WHAT THIS TASK INVOLVES: Write out the listing below exactly, beginning at its first line and ending with the line that contains "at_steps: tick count".

COLLECTED DATA:
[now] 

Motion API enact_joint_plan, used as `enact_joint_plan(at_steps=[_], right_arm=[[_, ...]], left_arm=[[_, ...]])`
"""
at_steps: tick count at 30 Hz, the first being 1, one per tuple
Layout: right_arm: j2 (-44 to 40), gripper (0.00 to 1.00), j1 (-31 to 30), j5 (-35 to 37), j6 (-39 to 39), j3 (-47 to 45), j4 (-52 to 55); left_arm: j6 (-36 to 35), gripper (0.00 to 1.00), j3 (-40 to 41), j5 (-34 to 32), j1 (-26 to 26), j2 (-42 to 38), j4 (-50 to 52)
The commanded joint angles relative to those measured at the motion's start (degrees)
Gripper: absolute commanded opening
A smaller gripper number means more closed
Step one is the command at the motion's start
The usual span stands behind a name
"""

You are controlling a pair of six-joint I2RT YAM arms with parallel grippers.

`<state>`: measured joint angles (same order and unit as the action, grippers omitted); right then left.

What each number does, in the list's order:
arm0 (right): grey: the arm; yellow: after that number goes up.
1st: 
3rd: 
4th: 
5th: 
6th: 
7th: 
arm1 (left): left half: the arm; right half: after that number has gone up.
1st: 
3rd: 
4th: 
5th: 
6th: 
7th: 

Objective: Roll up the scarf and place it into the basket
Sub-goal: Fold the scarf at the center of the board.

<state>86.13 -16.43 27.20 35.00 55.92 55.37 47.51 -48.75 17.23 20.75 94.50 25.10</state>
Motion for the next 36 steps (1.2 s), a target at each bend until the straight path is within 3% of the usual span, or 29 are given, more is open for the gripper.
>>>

RESULT FOR THIS TASK:
[now] 

Motion API enact_joint_plan, used as `enact_joint_plan(at_steps=[_], right_arm=[[_, ...]], left_arm=[[_, ...]])`
"""
at_steps: tick count at 30 Hz, the first being 1, one per tuple

For this exercise, nothing further remains to be done.